> Record extracts
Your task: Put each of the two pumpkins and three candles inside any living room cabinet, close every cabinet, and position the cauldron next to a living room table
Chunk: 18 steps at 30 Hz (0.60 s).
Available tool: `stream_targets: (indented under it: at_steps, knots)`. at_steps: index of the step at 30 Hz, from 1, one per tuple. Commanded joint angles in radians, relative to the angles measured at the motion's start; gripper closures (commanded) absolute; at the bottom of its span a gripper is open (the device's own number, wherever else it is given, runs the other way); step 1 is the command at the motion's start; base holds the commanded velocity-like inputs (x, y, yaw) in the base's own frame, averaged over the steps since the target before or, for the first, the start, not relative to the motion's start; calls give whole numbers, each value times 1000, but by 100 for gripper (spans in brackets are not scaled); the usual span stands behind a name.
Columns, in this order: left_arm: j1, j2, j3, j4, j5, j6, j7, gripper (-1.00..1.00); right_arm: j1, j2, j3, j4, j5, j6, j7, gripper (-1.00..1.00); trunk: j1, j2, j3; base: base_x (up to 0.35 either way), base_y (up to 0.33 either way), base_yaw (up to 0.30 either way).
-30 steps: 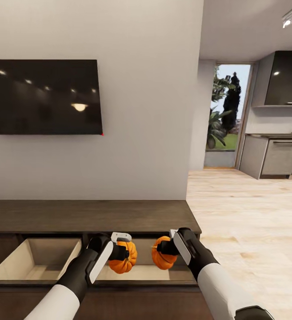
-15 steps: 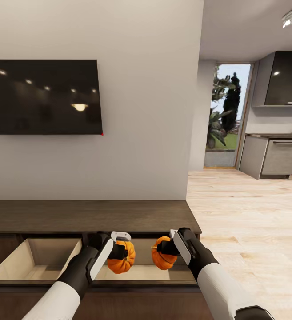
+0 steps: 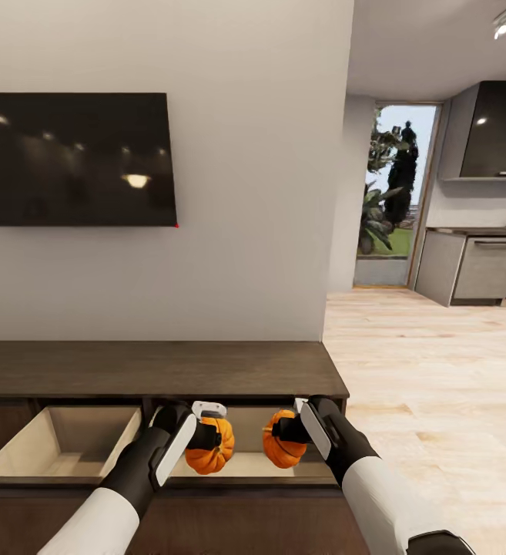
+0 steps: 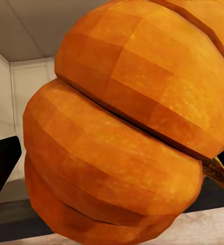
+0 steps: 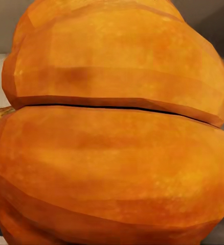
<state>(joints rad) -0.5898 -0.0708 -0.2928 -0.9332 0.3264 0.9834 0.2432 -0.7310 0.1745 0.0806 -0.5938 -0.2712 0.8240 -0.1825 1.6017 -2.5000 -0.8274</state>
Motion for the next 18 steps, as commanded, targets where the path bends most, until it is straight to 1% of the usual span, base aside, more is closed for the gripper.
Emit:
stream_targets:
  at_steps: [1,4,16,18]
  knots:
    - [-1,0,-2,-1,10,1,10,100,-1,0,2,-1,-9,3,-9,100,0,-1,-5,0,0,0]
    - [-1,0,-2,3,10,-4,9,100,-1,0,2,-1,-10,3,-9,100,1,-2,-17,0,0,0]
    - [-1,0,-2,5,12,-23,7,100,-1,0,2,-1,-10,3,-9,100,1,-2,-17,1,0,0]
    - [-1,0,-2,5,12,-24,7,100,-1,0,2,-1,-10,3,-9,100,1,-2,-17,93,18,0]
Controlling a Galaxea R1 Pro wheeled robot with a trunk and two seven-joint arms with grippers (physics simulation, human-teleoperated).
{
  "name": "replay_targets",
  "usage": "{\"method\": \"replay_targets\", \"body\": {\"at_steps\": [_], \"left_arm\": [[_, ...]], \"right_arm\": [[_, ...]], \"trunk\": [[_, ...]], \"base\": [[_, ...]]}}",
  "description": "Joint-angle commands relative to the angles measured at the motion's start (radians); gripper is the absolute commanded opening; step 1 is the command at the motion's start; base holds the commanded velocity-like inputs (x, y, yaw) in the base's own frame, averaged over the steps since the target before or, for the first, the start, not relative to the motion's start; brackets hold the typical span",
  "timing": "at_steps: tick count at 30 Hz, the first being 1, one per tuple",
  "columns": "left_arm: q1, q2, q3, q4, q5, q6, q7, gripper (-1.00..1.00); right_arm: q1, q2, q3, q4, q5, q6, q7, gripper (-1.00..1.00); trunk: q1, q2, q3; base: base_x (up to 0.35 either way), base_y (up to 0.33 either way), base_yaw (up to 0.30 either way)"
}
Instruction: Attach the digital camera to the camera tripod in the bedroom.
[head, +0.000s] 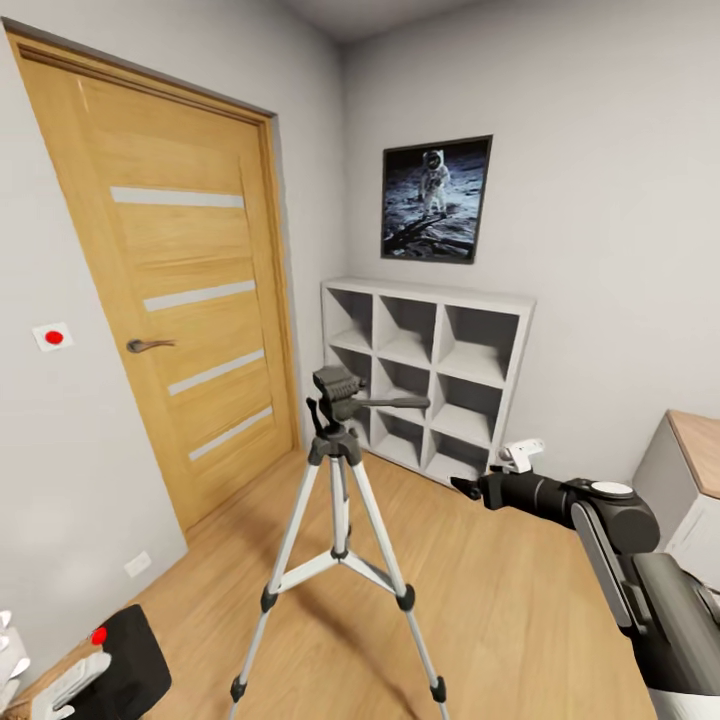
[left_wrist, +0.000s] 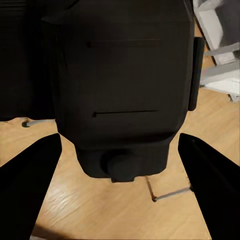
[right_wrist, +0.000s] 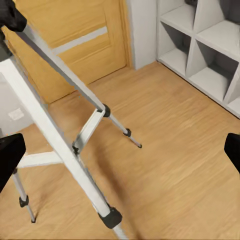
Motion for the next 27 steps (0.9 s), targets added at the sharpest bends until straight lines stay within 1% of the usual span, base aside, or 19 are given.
{"method": "replay_targets", "body": {"at_steps": [1,7,12,17,21,27], "left_arm": [[0.0,-0.008,0.03,-0.001,0.006,0.005,-0.003,-1.0],[0.001,-0.024,0.092,-0.002,0.003,0.003,-0.005,-1.0],[0.001,-0.027,0.1,-0.004,0.004,0.003,-0.007,-1.0],[0.001,-0.029,0.104,-0.006,0.002,0.003,-0.008,-1.0],[0.001,-0.03,0.106,-0.006,0.001,0.002,-0.005,-1.0],[0.011,-0.028,0.114,-0.01,0.001,0.002,-0.005,-1.0]], "right_arm": [[0.0,0.0,-0.001,-0.001,-0.005,0.007,0.0,1.0],[0.004,0.001,0.0,0.0,-0.006,0.007,0.002,1.0],[0.005,0.0,0.0,0.001,-0.006,0.007,0.002,1.0],[0.006,0.0,0.0,0.001,-0.006,0.008,0.002,1.0],[0.008,0.0,0.001,0.001,-0.006,0.008,0.002,1.0],[0.01,-0.002,0.026,0.001,-0.006,0.007,0.002,1.0]], "trunk": [[0.001,-0.002,-0.002],[0.001,-0.002,-0.002],[0.001,-0.002,-0.002],[0.001,-0.002,-0.002],[0.001,-0.002,-0.002],[0.001,-0.002,-0.002]], "base": [[0.308,-0.173,0.268],[0.288,-0.196,0.206],[0.148,-0.118,0.054],[0.057,-0.088,0.021],[0.017,-0.233,0.006],[0.005,-0.291,0.002]]}}
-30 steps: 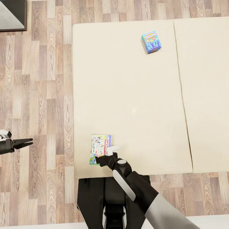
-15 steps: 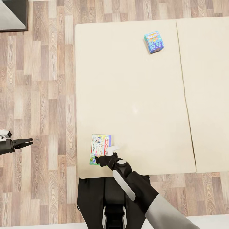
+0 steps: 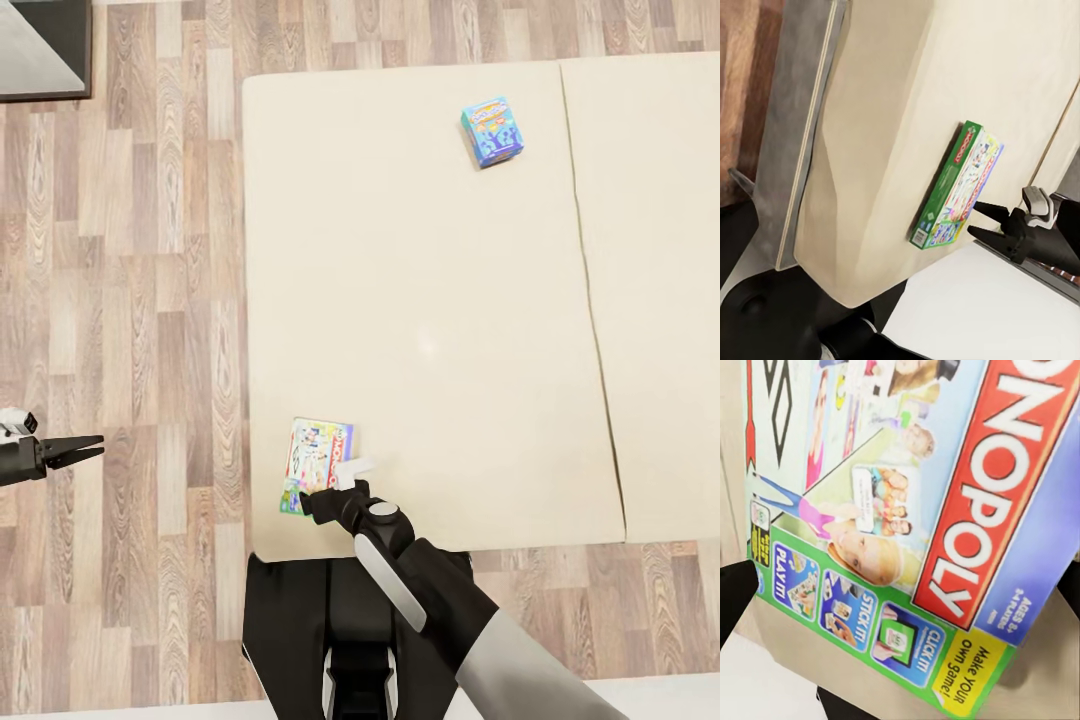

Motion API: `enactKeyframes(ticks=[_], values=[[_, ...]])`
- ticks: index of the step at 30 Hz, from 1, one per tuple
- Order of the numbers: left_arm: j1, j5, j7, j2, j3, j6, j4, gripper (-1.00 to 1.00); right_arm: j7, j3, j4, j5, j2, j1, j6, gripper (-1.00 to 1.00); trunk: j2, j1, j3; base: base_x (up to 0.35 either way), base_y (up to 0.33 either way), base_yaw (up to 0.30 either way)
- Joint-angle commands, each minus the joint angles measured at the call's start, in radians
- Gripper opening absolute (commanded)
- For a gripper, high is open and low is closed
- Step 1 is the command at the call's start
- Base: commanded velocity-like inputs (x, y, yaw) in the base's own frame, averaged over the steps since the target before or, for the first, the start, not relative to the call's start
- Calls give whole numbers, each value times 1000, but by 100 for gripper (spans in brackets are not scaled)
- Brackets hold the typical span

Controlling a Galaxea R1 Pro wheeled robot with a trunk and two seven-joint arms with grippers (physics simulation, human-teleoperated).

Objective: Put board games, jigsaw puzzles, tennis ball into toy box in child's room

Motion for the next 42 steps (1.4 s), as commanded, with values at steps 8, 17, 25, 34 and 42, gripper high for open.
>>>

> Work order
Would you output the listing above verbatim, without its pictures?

> Answer space
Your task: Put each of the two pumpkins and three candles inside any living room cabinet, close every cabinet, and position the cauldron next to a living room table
Chunk: 18 steps at 30 Hz (0.60 s).
Available tool: `stream_targets: (indented under it: at_steps, knots)`. at_steps: index of the step at 30 Hz, from 1, one per tuple. Commanded joint angles in radians, relative to the angles measured at the motion's start; gripper closures (commanded) absolute; at the bottom of its span a gripper is open (the device's own number, wherever else it is given, runs the other way); step 1 is the command at the motion's start; base holds the commanded velocity-like inputs (x, y, yaw) in the base's own frame, averaged over the steps since the target before or, for the first, the start, not relative to the motion's start; calls give whole numbers, each value times 1000, but by 100 for gripper (spans in brackets are not scaled); the usual span stands behind a name.
Columns, in this order: left_arm: j1, j2, j3, j4, j5, j6, j7, gripper (-1.00..1.00); right_arm: j1, j2, j3, j4, j5, j6, j7, gripper (-1.00..1.00); trunk: j1, j2, j3; base: base_x (up to 0.35 either way), base_y (up to 0.33 either way), base_yaw (up to 0.30 either way).
-30 steps: 
-15 steps: 
+0 steps: 
+0 steps: 
+0 steps: 
<state>(joints rad) -0.5898 -0.0708 -0.2928 -0.9332 0.3264 0.9834 0.2432 -0.7310 0.1745 0.0806 -0.5938 -0.2712 0.8240 -0.1825 1.6017 -2.5000 -0.8274</state>
Motion for the next 18 steps, as commanded, targets where the path bends most, until it is straight to 1% of the usual span, base aside, more is closed for the gripper.
Emit:
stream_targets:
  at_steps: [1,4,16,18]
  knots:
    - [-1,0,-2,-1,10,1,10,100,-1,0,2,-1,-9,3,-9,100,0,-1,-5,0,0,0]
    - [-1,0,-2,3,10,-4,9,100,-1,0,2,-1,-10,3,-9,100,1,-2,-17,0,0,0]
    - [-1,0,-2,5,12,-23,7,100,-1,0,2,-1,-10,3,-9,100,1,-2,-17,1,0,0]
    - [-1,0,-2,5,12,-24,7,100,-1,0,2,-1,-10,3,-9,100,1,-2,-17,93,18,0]
Controlling a Galaxea R1 Pro wheeled robot with a trunk and two seven-joint arms with grippers (physics simulation, human-teleoperated).
{
  "name": "replay_targets",
  "usage": "{\"method\": \"replay_targets\", \"body\": {\"at_steps\": [_], \"left_arm\": [[_, ...]], \"right_arm\": [[_, ...]], \"trunk\": [[_, ...]], \"base\": [[_, ...]]}}",
  "description": "Joint-angle commands relative to the angles measured at the motion's start (radians); gripper is the absolute commanded opening; step 1 is the command at the motion's start; base holds the commanded velocity-like inputs (x, y, yaw) in the base's own frame, averaged over the steps since the target before or, for the first, the start, not relative to the motion's start; brackets hold the typical span",
  "timing": "at_steps: tick count at 30 Hz, the first being 1, one per tuple",
  "columns": "left_arm: q1, q2, q3, q4, q5, q6, q7, gripper (-1.00..1.00); right_arm: q1, q2, q3, q4, q5, q6, q7, gripper (-1.00..1.00); trunk: q1, q2, q3; base: base_x (up to 0.35 either way), base_y (up to 0.33 either way), base_yaw (up to 0.30 either way)"
}
Instruction: Attach the digital camera to the camera tripod in the bedroom.
[head, +0.000s] 
[left_wrist, +0.000s] 
[right_wrist, +0.000s] 
Motion for the next 27 steps (0.9 s), targets added at the sharpest bends until straight lines stay within 1% of the usual span, base aside, or 19 are given.
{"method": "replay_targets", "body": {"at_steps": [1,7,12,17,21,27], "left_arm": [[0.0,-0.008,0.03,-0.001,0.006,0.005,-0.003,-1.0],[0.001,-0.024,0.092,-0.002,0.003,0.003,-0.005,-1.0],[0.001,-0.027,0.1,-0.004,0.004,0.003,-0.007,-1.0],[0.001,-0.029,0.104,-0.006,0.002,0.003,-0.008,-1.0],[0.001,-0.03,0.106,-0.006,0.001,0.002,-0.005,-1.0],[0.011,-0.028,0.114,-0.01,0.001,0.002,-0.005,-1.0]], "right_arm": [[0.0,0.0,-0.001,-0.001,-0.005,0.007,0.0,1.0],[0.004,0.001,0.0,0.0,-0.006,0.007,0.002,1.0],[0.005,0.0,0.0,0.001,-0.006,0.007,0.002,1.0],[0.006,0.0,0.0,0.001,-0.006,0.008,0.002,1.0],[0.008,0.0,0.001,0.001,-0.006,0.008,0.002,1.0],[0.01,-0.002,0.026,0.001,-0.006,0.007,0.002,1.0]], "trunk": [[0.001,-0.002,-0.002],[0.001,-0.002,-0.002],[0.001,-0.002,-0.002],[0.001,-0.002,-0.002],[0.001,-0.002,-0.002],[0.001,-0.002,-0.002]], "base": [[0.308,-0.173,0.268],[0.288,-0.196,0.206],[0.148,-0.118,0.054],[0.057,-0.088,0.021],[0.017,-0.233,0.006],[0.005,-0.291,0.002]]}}
-30 steps: 
-15 steps: 
+0 steps: 

Motion API: `enactKeyframes(ticks=[_], values=[[_, ...]])`
- ticks: index of the step at 30 Hz, from 1, one per tuple
- Order of the numbers: left_arm: j1, j5, j7, j2, j3, j6, j4, gripper (-1.00 to 1.00); right_arm: j7, j3, j4, j5, j2, j1, j6, gripper (-1.00 to 1.00); trunk: j2, j1, j3; base: base_x (up to 0.35 either way), base_y (up to 0.33 either way), base_yaw (up to 0.30 either way)
- Joint-angle commands, each minus the joint angles measured at the call's start, in radians
- Gripper opening absolute (commanded)
- For a gripper, high is open and low is closed
- Step 1 is the command at the call's start
- Base: commanded velocity-like inputs (x, y, yaw) in the base's own frame, averaged over the steps since the target before or, for the first, the start, not relative to the call's start
- Calls give whole numbers, each value times 1000, but by 100 for gripper (spans in brackets are not scaled)
- Brackets hold the typical span

Controlling a Galaxea R1 Pro wheeled robot with a trunk and two seven-joint arms with grippers (physics simulation, human-teleoperated).

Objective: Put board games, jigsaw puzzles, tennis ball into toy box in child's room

Motion for the next 42 steps (1.4 s), as commanded, with values at steps 8, 17, 25, 34 and 42, gripper high for open.
>>>

Nothing more remains for this exercise.